*** Dataset excerpt Section Begins ***
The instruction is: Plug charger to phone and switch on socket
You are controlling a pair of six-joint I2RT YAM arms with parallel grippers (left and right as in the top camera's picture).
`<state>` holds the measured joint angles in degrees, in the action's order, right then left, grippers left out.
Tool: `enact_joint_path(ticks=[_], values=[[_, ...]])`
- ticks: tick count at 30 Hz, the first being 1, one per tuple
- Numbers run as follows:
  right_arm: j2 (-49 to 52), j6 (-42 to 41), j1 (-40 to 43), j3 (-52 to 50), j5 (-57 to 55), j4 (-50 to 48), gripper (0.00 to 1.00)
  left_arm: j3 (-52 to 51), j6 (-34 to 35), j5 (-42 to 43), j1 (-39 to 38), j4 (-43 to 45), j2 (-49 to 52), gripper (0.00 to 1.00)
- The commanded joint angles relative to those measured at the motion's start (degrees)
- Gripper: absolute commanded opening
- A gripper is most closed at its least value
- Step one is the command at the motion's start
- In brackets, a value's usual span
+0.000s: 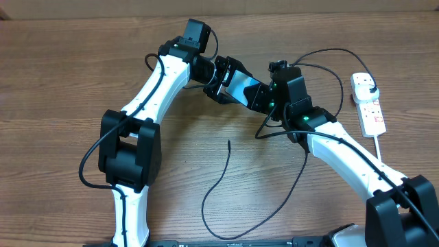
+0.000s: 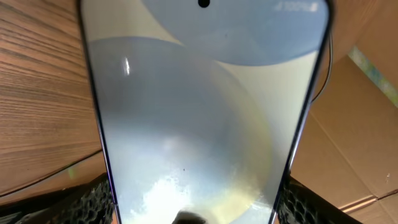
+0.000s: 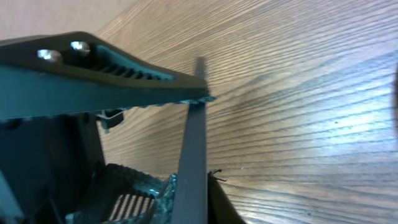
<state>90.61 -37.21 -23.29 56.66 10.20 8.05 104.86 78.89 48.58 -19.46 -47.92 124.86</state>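
Observation:
The phone (image 2: 199, 106) fills the left wrist view, screen lit, with my left gripper (image 2: 196, 202) shut on its two long sides. Overhead, the phone (image 1: 238, 85) hangs above the table between my left gripper (image 1: 221, 74) and my right gripper (image 1: 255, 96). In the right wrist view the phone (image 3: 194, 149) shows edge-on, and my right gripper (image 3: 193, 202) is shut on its lower end, fingers touching both faces. The black charger cable's free end (image 1: 228, 142) lies on the table below. The white socket strip (image 1: 368, 104) lies at the far right; its switch is too small to read.
The cable (image 1: 212, 189) loops toward the table's front edge and back toward the right arm. Another black lead (image 1: 322, 51) arcs behind the right arm toward the plug (image 1: 364, 83) in the strip. A left finger (image 3: 106, 68) crosses the top of the right wrist view.
My right fingers, then standing a little apart on either side of the phone's edge, now press against it. Both arms and the phone have hardly shifted.
First my left gripper held the phone left of my open right gripper, port end facing it. Then the left arm had brought the phone between the right fingers. It sat deeper between them after that, and now the right gripper is shut on it too.

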Motion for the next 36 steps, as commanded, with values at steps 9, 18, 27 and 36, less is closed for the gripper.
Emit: enact_joint_path(ticks=[9,18,27,36], values=[[0.17,0.22,-0.24,1.42,1.77,-1.27,0.04,1.86,-3.28,2.19,-0.52,0.20,0.15,0.37],[0.17,-1.25,4.04,1.44,1.40,-1.36,0.04,1.86,-8.07,4.00,1.97,0.22,0.15,1.00],[0.17,-16.96,12.66,1.44,7.54,-6.95,0.04,1.88,-19.02,11.52,8.94,1.90,0.15,1.00],[0.17,-42.82,13.81,1.44,9.44,-12.92,0.04,1.88,-14.91,10.38,10.86,8.90,0.07,1.00]])
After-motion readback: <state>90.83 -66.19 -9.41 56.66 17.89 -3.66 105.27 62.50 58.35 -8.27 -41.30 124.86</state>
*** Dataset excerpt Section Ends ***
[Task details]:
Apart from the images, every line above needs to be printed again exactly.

[Solution for this problem]:
The instruction is: Plug charger to phone and switch on socket
You are controlling a pair of six-joint I2RT YAM arms with parallel grippers (left and right as in the top camera's picture).
`<state>` holds the measured joint angles in degrees, in the action's order, right then left, grippers left out.
Tool: `enact_joint_path(ticks=[_], values=[[_, ...]])`
- ticks: tick count at 30 Hz, the first being 1, one per tuple
- Numbers run as follows:
  right_arm: j2 (-49 to 52), j6 (-42 to 41), j1 (-40 to 43), j3 (-52 to 50), j5 (-57 to 55), j4 (-50 to 48), gripper (0.00 to 1.00)
  left_arm: j3 (-52 to 51), j6 (-34 to 35), j5 (-42 to 43), j1 (-39 to 38), j4 (-43 to 45), j2 (-49 to 52), gripper (0.00 to 1.00)
- The commanded joint angles relative to those measured at the motion's start (degrees)
- Gripper: absolute commanded opening
- A gripper is most closed at its least value
- Step one is the command at the motion's start
- In brackets, a value's usual span
+0.000s: 
+0.000s: 
+0.000s: 
<state>90.61 -37.21 -23.29 56.66 10.20 8.05 104.86 78.89 48.58 -19.46 -47.92 124.86</state>
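Observation:
The phone (image 2: 199, 106) fills the left wrist view, screen lit, with my left gripper (image 2: 196, 202) shut on its two long sides. Overhead, the phone (image 1: 238, 85) hangs above the table between my left gripper (image 1: 221, 74) and my right gripper (image 1: 255, 96). In the right wrist view the phone (image 3: 194, 149) shows edge-on, and my right gripper (image 3: 193, 202) is shut on its lower end, fingers touching both faces. The black charger cable's free end (image 1: 228, 142) lies on the table below. The white socket strip (image 1: 368, 104) lies at the far right; its switch is too small to read.
The cable (image 1: 212, 189) loops toward the table's front edge and back toward the right arm. Another black lead (image 1: 322, 51) arcs behind the right arm toward the plug (image 1: 364, 83) in the strip. A left finger (image 3: 106, 68) crosses the top of the right wrist view.
My right fingers, then standing a little apart on either side of the phone's edge, now press against it. Both arms and the phone have hardly shifted.
First my left gripper held the phone left of my open right gripper, port end facing it. Then the left arm had brought the phone between the right fingers. It sat deeper between them after that, and now the right gripper is shut on it too.
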
Motion for the next 36 steps, as commanded, with values at steps 9, 18, 27 and 36, less is closed for the gripper.
Emit: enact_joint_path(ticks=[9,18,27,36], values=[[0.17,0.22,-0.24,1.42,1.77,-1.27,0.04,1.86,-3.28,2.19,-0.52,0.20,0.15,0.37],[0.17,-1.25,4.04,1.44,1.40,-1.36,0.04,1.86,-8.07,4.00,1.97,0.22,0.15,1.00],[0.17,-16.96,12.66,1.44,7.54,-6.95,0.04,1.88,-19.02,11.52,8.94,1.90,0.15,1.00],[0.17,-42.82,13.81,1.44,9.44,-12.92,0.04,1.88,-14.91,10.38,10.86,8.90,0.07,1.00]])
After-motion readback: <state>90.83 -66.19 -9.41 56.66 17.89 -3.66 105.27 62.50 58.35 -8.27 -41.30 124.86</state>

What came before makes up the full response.